- Task details: The answer should be an exact repeat of the stretch of material below from the line containing "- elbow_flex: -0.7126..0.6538" through the line containing "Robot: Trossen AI".

- Dataset content:
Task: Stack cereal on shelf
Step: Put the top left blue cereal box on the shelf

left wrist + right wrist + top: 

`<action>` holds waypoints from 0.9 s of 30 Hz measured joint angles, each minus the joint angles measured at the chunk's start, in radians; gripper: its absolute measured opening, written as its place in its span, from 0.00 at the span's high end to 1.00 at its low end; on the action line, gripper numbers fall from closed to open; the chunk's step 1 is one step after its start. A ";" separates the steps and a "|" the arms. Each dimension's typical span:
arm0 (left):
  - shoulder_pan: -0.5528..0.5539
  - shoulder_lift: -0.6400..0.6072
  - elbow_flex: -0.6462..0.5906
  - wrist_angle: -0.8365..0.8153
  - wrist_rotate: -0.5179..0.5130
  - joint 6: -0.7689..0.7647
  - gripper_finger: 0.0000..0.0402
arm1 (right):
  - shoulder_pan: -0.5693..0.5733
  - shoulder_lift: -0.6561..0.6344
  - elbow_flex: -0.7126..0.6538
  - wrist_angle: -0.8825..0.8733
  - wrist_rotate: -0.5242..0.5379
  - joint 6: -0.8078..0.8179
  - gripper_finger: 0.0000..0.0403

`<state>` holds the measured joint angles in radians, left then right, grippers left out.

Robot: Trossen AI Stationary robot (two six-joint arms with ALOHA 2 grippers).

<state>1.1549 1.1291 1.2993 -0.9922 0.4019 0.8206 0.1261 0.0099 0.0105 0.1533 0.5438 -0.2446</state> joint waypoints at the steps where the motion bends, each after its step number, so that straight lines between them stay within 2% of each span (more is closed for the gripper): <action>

- Task response:
  - elbow_flex: -0.7126..0.6538
  - wrist_angle: -0.8825..0.8733
  - wrist_rotate: -0.5242..0.5379
  - joint 6: -0.8078..0.8179
  - gripper_finger: 0.0000..0.0403

`<state>` holds the measured joint angles in radians, left then right, grippers left out.

Robot: Trossen AI Stationary robot (two six-joint arms with ALOHA 2 grippers).

Nothing more remains to be added to the answer.